From Student to Teacher [Feature Article]

Hailing from North Branch, Minnesota less than an hour from Saint Paul, Mikayla Hensch grew up hearing about Hamline from her father, who attended for his own degree.
When she toured for herself, the decision was made.
“I toured in 10th grade and I fell in love with the small campus within the cities,” Hensch said.
Once here, Hensch knew in freshman year she wanted to be a teacher.
“But [I] wasn’t sure between Social Studies and English,” she said. “I chose English because I think reading and writing skills are so important for students to learn.”
Officially, she declared her double major as Secondary Education and English with a minor in Communication studies.

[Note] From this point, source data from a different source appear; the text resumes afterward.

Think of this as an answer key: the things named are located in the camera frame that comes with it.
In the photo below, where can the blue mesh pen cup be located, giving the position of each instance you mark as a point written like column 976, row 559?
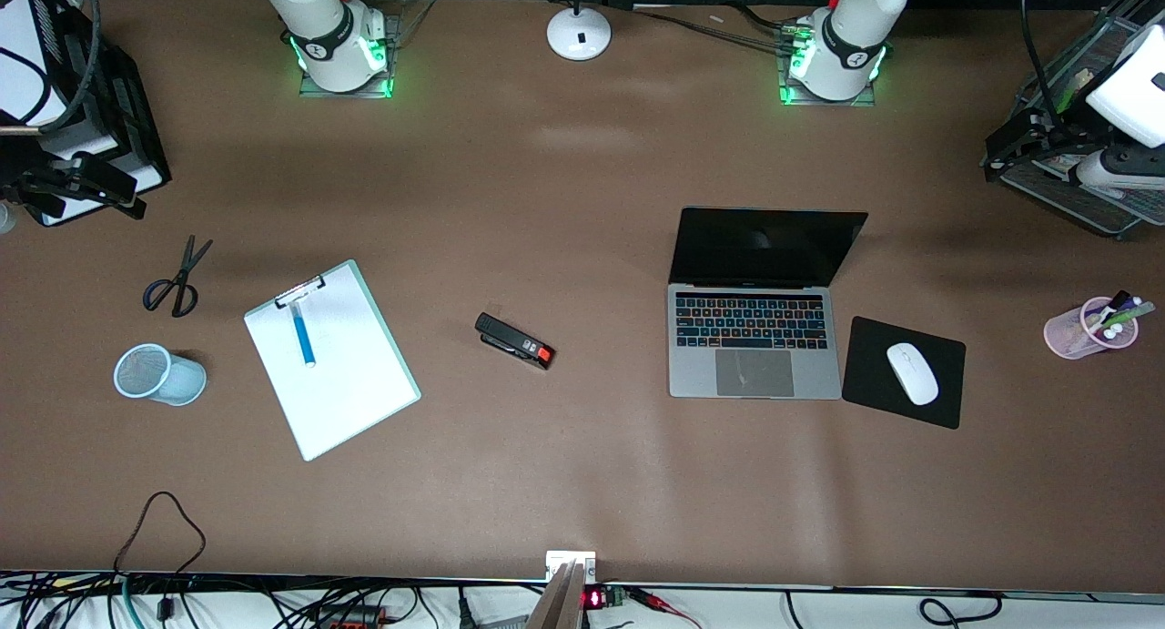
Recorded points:
column 177, row 381

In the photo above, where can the green marker in tray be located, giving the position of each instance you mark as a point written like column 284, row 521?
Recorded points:
column 1072, row 90

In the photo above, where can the white computer mouse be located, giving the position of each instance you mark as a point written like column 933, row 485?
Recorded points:
column 912, row 374

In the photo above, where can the green marker in cup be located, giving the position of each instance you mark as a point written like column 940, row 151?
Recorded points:
column 1129, row 316

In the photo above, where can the red terminal block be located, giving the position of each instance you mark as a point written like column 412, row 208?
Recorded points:
column 350, row 620

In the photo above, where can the white paper sheet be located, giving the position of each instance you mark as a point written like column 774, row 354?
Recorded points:
column 14, row 87
column 150, row 176
column 91, row 142

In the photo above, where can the tan clip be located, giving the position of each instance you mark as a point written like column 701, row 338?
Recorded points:
column 1085, row 76

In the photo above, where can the pale green clipboard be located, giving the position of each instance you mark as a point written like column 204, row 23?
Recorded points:
column 390, row 338

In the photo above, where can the black stacked document tray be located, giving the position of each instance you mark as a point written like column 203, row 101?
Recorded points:
column 136, row 110

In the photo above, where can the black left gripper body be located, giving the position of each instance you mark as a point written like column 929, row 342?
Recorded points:
column 1070, row 134

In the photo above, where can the circuit board with red display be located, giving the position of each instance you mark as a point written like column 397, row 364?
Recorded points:
column 596, row 598

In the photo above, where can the silver laptop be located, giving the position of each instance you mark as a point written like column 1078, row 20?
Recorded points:
column 755, row 356

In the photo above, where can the white round-base stand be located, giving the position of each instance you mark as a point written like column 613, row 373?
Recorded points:
column 579, row 35

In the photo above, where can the grey mounting post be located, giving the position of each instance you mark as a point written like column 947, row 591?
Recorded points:
column 555, row 606

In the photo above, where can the black scissors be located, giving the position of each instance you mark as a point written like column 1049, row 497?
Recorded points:
column 185, row 278

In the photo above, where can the blue marker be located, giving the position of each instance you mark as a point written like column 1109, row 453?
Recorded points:
column 302, row 333

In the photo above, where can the black stapler with red tip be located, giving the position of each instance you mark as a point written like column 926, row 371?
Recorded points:
column 511, row 339

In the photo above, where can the pink pen cup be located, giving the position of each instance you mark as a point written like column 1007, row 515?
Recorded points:
column 1069, row 338

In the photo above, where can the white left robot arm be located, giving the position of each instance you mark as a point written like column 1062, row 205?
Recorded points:
column 846, row 46

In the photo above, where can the white bracket plate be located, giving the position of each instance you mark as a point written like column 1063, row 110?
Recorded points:
column 557, row 558

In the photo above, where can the black mouse pad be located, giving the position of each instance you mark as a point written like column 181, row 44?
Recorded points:
column 869, row 374

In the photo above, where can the white clipboard paper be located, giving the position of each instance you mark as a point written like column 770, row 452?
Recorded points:
column 346, row 383

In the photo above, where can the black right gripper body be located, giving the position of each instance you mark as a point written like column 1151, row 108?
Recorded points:
column 18, row 165

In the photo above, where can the black purple marker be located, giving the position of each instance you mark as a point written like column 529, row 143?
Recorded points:
column 1118, row 299

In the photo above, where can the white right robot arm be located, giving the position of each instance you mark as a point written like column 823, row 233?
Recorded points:
column 341, row 46

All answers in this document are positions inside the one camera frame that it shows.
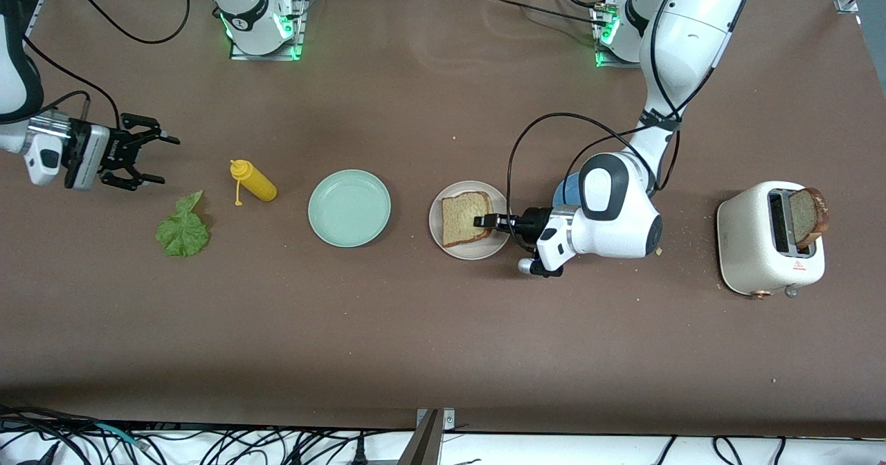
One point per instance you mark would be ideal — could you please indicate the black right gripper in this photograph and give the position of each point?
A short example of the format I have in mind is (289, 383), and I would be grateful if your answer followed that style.
(115, 151)

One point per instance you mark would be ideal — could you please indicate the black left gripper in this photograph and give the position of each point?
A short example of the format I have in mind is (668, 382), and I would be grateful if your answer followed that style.
(531, 221)

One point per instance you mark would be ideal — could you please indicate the light brown bread slice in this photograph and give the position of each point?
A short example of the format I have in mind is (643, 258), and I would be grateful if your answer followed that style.
(462, 221)

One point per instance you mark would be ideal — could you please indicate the yellow mustard squeeze bottle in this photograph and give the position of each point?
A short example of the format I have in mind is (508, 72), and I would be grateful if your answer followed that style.
(257, 183)

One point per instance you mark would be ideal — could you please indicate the dark crust bread slice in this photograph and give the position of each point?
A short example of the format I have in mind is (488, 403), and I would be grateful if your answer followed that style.
(806, 216)

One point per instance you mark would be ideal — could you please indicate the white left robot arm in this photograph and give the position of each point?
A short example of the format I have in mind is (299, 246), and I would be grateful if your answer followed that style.
(692, 29)

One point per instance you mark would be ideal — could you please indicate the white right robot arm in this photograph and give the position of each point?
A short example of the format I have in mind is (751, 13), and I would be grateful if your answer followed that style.
(252, 19)

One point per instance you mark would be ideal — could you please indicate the beige plate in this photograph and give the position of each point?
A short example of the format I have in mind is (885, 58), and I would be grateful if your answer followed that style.
(467, 253)

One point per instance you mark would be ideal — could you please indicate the blue plate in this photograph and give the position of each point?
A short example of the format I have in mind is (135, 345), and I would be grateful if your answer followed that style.
(564, 194)

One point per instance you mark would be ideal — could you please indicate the mint green plate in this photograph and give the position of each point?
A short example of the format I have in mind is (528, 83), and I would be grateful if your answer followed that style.
(349, 209)

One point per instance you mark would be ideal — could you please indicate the green lettuce leaf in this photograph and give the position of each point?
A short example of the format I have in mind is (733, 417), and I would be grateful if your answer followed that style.
(181, 233)

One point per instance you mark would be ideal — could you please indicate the dark grey metal beam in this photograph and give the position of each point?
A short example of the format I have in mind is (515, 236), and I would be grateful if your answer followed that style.
(422, 444)

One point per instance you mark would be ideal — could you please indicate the white toaster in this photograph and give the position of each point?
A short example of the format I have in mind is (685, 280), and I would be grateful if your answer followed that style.
(744, 243)

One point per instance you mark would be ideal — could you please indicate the black power plug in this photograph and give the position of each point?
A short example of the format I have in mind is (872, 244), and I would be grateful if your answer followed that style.
(359, 451)

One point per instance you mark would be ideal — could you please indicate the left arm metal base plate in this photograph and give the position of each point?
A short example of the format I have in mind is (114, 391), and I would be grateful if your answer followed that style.
(612, 64)

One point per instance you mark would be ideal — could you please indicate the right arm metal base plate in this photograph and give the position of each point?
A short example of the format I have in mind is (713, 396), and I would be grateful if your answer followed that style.
(299, 36)

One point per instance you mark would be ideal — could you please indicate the silver metal bracket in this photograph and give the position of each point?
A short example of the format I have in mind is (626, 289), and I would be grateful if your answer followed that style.
(448, 420)

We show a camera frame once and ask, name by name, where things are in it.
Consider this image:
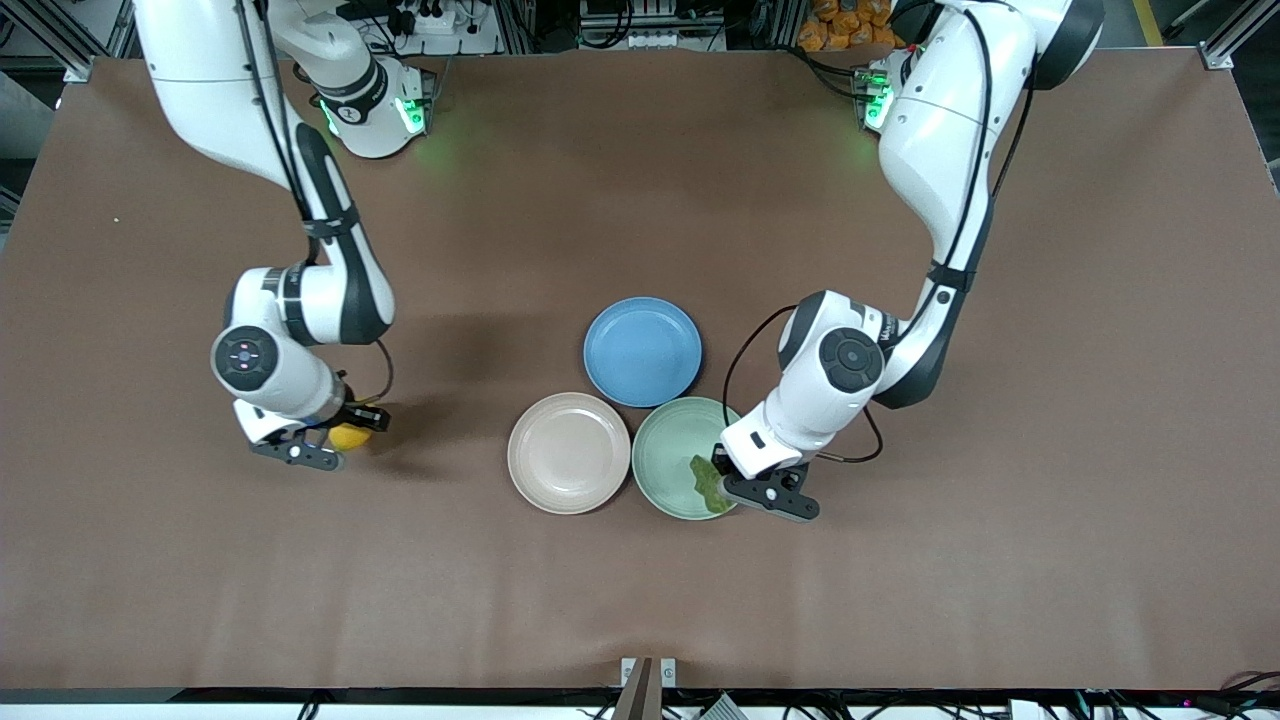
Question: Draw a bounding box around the green lettuce leaf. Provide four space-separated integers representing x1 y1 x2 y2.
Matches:
689 454 739 516

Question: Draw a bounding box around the light green plate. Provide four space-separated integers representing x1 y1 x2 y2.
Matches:
631 396 753 522

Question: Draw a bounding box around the blue plate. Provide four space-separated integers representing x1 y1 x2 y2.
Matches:
583 296 703 409

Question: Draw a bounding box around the beige plate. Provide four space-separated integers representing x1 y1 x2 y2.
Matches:
507 392 632 516

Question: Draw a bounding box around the brown table cover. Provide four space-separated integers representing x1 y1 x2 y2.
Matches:
0 48 1280 693

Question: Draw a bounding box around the white power strip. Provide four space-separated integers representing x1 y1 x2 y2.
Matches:
385 0 501 56

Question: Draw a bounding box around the white electronics box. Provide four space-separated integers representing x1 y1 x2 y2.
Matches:
578 0 729 51

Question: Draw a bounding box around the bag of oranges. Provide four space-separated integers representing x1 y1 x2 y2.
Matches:
797 0 906 53

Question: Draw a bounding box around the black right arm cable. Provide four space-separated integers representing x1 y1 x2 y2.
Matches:
235 0 394 406

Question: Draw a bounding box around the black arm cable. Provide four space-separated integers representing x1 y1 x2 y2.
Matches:
722 5 1033 464
235 0 394 406

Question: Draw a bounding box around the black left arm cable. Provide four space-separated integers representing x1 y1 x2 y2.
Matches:
722 5 1033 464

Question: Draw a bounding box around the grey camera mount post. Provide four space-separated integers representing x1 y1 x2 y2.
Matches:
612 657 656 720

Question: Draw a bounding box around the black base cable bundle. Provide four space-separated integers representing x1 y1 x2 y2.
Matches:
790 45 871 101

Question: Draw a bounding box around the aluminium frame profile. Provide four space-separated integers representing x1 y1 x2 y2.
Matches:
0 0 139 81
1195 0 1280 61

“I am also really passionate about communication skills,” she said in explaining her minor. “I would love to teach high school public speaking or another communication class.”
Early on, Hensch found her new student mentor to be a huge help as she transitioned to college, which is part of why the next year she became a NSM herself and continued this for three years total. Beyond that, she wanted to be an NSM to help bridge the gap she sees between athletes and non-athletes.
“I really wanted to make a difference at Hamline and help students transition into college, just like my NSM helped me.”
IMG_3207 (2)Besides being an NSM, Hensch was captain of the Track & Field team her senior year and a Lead Ambassador in the Admissions offer for two years.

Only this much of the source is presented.